Lab 2: Introduction to Command Line (2) - jacksonhturner/epp_531 GitHub Wiki
This document details the steps necessary for the completion of Lab 2 of EPP531.
In-class portion of Lab 2 (1-9)
1. Download the arabidopsis genome.
wget https://www.arabidopsis.org/download_files/Genes/TAIR10_genome_release/TAIR10_chromosome_files/TAIR10_chr_all.fas.gz
2. Unzip/decompress the file.
gunzip TAIR10_chr_all.fas.gz
3. See what the genome looks like.
less TAIR10_chr_all.fas
4. Count the number of chromosomes.
grep -c '>' TAIR10_chr_all.fas
5. Download the protein sequences.
wget https://www.arabidopsis.org/download_files/Genes/TAIR10_genome_release/TAIR10_chromosome_files/TAIR10_chr_all.fas.gz
6. Loading the program "Blast"
spack load blast-plus
Downloading the zebrafish protein sequences.

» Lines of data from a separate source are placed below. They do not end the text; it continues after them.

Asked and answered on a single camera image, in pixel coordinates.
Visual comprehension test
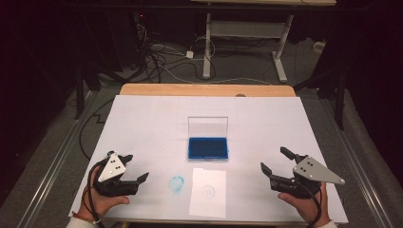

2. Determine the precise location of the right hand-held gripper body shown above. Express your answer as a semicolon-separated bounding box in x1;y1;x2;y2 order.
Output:
269;154;346;200

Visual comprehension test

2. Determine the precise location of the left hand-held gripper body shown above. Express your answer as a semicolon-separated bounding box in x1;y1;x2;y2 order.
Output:
93;151;141;198

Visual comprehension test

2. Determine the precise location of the round clear stamp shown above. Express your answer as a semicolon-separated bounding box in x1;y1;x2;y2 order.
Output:
167;175;185;193

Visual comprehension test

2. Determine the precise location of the white paper sheet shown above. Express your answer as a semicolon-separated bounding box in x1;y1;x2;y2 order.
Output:
188;167;228;219

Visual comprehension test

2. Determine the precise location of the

curl -o zebrafish.1.protein.faa.gz -L https://osf.io/68mgf/download
7. Make a database for blast.
makeblastdb -in zebrafish.1.protein.faa -title Danio -dbtype prot -out danio
8. Run blast to compare "mgProteome.fasta" peptide sequence to Zebrafish database.

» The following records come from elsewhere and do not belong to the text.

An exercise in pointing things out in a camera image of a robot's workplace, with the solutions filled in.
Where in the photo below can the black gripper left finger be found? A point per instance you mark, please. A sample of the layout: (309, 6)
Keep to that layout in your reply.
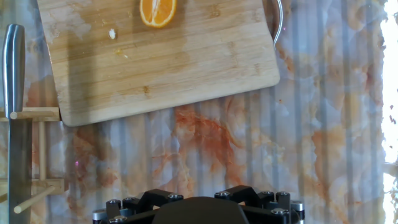
(136, 205)

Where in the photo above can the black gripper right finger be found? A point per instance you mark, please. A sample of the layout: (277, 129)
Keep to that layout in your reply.
(267, 205)

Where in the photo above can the steel cleaver knife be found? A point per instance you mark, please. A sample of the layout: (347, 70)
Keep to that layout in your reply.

blastp -query ../Lab1/Data/mgProteome.fasta -db danio -out proteins_blastp.txt
9. Discuss the results.
HW portion of Lab 2: run the same commands using the program "Diamond" (10)
The documentation provided below is designed to fulfill the homework assignment for Lab 2, where I leverage diamond blastp to compare zebrafish and arabidopsis protein sequences. The processes described here are executed in /pickett_sphinx/projects/EPP531_AGA/turner/Lab2
.
1.) Load diamond
Since diamond is available through spack, I call it with the following command:
spack load diamond
Because there are multiple installations of diamond on our server, I choose to call the most recent version.
spack load /h7fm4ww
2.) Create a diamond reference
To compare amino acid sequences between the taxa selected for this exercise, I must create a diamond reference file from one of them. I generate a diamond reference for the zebrafish proteome through the following command:
diamond makedb --in zebrafish.1.protein.faa -d danio
3.) Align amino acid sequences with diamond
Similar to BLAST, diamond utilizes a blastp
function to align amino acid sequences. To align amino acid sequences of selected taxa, the following command is executed:
diamond blastp -q Araport11_pep_20220914.aa -d danio.dmnd -o diamond_results.tsv
The query sequence cannot be aligned due to the presence of the ' ' character in at least one sequence. To resolve this error, I used the sed
command to replace all instances of ' ' with '_'.
sed 's/ /_/g' Araport11_pep_20220914.aa > 2Araport11_pep_20220914.aa
Once all ' ' characters have been removed from the query, blastp
may be executed successfully.
diamond blastp -q 2Araport11_pep_20220914.aa -d danio.dmnd -o diamond_results.tsv
A small selection of amino acid sequence alignment statistics may be viewed using the less
command.
less diamond_results.tsv
4.) Interpreting results
The .tsv file reported by diamond provides 12 columns to allow for the interpretation of pairwise alignment results. A guide to the interpretation of each column is publicly available through this link.
5.) Concluding thoughts
Diamond is an invaluable tool for pairwise sequence alignment when using an amino acid reference. Its speed, reported as 100,000x faster than BLAST, and customizability set it apart from existing protein sequence aligners. These strengths provide it a variety of use cases, including metagenomics and systematics. Further information concerning diamond is available for public use through its github page.